• [Work to complete]: Up to and including the line containing "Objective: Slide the", retype each line of the listing below exactly, beginning with the first.

• [Dataset entries]:
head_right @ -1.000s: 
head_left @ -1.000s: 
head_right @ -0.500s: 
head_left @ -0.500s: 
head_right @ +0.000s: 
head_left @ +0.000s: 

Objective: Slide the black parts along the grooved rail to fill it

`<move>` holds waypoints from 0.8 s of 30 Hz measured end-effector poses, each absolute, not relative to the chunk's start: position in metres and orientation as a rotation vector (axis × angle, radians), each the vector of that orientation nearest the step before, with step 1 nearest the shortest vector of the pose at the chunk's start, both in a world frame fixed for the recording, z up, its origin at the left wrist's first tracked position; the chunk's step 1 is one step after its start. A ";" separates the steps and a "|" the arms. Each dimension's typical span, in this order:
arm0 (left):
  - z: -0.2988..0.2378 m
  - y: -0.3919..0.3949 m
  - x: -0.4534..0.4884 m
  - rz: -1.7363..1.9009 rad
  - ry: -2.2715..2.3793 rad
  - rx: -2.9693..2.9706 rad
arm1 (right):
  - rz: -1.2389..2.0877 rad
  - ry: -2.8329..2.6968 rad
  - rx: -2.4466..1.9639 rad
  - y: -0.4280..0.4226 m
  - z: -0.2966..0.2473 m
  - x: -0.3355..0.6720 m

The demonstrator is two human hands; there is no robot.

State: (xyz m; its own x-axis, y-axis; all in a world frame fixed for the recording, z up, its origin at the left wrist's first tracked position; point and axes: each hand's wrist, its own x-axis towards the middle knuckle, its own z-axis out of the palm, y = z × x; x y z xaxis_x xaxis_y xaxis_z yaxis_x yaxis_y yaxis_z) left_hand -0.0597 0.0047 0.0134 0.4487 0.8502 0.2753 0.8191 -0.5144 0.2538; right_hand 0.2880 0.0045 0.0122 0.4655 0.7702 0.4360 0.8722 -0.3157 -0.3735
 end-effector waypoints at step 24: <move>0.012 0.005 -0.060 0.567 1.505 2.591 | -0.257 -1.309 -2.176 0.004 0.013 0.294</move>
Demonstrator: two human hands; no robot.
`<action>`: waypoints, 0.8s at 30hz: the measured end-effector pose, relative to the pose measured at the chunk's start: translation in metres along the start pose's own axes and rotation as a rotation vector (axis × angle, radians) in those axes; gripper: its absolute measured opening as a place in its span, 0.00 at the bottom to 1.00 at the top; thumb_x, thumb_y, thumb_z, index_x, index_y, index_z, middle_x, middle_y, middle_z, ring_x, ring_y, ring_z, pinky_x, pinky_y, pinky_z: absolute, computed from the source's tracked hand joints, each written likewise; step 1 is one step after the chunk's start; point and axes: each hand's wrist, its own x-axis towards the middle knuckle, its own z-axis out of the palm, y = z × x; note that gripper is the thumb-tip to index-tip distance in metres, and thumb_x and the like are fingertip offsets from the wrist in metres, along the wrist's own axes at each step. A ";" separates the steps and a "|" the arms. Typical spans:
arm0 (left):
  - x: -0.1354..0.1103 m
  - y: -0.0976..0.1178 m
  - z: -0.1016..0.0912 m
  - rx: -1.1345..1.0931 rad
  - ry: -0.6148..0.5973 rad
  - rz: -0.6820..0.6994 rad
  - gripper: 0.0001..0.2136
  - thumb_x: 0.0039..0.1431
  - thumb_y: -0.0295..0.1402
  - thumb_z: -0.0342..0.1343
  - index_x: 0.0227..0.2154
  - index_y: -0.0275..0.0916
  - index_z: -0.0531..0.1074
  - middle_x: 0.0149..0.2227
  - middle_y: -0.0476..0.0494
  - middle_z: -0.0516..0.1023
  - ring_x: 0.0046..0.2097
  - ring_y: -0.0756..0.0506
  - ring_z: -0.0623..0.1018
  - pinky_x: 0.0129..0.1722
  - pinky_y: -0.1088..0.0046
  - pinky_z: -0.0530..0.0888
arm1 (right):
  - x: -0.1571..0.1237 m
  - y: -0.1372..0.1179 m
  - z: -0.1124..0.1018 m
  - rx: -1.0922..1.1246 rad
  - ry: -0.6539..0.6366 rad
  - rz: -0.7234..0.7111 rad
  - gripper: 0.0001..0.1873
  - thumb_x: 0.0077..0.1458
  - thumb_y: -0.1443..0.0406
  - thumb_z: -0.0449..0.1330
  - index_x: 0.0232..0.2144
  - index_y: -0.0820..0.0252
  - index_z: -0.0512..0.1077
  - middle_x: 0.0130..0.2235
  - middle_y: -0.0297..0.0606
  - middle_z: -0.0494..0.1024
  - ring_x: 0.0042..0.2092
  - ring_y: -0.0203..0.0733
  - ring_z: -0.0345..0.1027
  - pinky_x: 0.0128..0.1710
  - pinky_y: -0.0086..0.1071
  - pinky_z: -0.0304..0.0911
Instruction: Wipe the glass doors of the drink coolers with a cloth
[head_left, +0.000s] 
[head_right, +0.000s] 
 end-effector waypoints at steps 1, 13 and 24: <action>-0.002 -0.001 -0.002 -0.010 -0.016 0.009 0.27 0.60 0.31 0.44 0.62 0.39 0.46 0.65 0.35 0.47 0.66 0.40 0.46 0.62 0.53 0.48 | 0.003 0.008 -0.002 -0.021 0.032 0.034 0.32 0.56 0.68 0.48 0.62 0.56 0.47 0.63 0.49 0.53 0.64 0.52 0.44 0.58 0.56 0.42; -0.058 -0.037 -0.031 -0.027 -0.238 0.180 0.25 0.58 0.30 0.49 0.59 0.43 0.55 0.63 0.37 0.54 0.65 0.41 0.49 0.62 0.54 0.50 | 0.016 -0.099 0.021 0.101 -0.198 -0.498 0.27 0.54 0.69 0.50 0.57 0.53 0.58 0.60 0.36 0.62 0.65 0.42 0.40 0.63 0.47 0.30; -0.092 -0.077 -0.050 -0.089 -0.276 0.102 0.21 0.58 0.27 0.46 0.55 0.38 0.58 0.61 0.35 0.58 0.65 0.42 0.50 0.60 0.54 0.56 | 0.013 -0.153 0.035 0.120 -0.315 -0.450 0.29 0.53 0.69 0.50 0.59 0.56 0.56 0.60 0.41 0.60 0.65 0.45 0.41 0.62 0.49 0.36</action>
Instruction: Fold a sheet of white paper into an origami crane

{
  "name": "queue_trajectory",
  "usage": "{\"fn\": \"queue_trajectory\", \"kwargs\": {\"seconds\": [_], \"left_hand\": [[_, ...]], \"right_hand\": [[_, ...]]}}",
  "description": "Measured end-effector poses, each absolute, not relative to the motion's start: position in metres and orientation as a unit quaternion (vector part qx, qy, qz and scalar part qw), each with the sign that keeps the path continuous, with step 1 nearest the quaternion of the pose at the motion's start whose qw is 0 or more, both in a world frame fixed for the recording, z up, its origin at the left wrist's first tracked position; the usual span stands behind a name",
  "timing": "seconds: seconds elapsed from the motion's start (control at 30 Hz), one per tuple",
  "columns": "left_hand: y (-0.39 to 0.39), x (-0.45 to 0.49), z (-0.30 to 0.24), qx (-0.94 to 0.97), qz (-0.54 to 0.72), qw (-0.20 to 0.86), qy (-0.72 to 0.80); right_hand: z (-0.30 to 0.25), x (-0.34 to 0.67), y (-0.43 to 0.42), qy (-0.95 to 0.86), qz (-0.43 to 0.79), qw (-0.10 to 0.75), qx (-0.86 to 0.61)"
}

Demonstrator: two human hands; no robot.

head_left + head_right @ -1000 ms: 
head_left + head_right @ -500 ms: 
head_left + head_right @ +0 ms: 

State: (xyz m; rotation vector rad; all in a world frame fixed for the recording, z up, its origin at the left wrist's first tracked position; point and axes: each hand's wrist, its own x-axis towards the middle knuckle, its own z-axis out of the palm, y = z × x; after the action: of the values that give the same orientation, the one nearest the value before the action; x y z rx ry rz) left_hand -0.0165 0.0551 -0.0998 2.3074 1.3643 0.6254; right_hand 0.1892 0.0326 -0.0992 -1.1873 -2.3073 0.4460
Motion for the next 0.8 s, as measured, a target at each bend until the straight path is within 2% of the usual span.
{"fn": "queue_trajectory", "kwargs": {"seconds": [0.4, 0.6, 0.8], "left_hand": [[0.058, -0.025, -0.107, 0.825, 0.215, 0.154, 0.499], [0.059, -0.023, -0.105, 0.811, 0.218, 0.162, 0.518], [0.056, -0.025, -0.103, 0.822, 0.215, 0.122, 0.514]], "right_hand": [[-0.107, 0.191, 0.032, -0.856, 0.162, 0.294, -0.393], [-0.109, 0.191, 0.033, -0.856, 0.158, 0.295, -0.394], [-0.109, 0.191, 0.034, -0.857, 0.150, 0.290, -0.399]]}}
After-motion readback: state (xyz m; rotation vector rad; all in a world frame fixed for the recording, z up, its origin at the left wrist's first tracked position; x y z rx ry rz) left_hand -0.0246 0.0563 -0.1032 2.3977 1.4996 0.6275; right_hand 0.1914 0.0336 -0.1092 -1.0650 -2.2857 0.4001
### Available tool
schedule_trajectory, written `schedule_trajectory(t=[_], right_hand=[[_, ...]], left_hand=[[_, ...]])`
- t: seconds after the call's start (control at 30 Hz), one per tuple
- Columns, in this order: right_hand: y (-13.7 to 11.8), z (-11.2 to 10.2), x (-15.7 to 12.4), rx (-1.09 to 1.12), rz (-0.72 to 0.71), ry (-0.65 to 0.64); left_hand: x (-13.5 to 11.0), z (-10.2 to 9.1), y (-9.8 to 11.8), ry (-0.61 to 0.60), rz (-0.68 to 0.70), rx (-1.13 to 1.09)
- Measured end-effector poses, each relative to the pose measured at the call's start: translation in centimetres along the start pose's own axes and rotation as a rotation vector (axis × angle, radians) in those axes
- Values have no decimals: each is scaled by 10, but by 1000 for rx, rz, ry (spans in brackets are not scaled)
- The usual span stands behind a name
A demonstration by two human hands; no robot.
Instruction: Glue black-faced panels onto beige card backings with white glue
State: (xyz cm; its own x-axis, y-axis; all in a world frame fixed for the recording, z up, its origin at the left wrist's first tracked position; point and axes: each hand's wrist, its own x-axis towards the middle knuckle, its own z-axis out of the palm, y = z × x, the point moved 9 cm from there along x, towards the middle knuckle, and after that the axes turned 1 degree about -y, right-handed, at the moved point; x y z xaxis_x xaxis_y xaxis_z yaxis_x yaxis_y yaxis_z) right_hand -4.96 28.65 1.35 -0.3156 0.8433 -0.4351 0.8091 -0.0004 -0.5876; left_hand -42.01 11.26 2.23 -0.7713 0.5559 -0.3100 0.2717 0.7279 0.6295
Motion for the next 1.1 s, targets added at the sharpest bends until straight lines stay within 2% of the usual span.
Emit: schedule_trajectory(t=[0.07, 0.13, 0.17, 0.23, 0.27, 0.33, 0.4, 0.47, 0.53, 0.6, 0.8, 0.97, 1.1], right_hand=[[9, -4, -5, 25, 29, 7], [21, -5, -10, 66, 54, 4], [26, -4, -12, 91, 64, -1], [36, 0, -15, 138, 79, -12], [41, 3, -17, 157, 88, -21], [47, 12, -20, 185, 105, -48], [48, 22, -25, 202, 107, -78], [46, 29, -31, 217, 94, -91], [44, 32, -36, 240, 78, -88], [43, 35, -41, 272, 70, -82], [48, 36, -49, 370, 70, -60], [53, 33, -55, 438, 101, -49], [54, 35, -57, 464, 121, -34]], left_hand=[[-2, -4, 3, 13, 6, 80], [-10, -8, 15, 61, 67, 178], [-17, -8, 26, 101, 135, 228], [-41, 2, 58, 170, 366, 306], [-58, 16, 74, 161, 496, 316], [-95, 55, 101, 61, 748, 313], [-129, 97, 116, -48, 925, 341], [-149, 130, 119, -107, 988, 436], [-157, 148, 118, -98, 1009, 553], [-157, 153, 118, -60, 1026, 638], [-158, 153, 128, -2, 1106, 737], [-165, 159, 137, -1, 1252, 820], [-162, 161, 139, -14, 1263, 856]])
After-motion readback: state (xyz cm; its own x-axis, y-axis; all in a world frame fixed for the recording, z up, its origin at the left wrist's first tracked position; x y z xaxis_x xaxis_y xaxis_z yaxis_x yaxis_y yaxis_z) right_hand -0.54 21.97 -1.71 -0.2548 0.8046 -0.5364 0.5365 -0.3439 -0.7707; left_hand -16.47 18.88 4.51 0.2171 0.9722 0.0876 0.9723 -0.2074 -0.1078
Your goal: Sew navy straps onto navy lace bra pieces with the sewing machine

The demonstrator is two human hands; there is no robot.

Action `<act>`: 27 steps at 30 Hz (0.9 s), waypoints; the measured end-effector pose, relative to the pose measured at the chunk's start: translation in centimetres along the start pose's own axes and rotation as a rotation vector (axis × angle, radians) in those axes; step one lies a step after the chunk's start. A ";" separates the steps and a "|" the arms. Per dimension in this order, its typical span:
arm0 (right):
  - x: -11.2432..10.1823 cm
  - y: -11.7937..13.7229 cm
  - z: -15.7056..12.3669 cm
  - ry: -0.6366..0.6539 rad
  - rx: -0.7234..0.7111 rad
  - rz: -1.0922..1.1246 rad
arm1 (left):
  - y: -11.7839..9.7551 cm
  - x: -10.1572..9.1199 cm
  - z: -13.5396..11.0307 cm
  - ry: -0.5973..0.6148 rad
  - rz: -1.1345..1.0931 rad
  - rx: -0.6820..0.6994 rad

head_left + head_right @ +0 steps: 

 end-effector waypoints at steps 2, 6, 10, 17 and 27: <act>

• [Written solution]:
head_right @ -1.000s: 
head_left @ -1.000s: 
head_right @ -0.500s: 
head_left @ -0.500s: 
head_right @ +0.000s: 
head_left @ +0.000s: 

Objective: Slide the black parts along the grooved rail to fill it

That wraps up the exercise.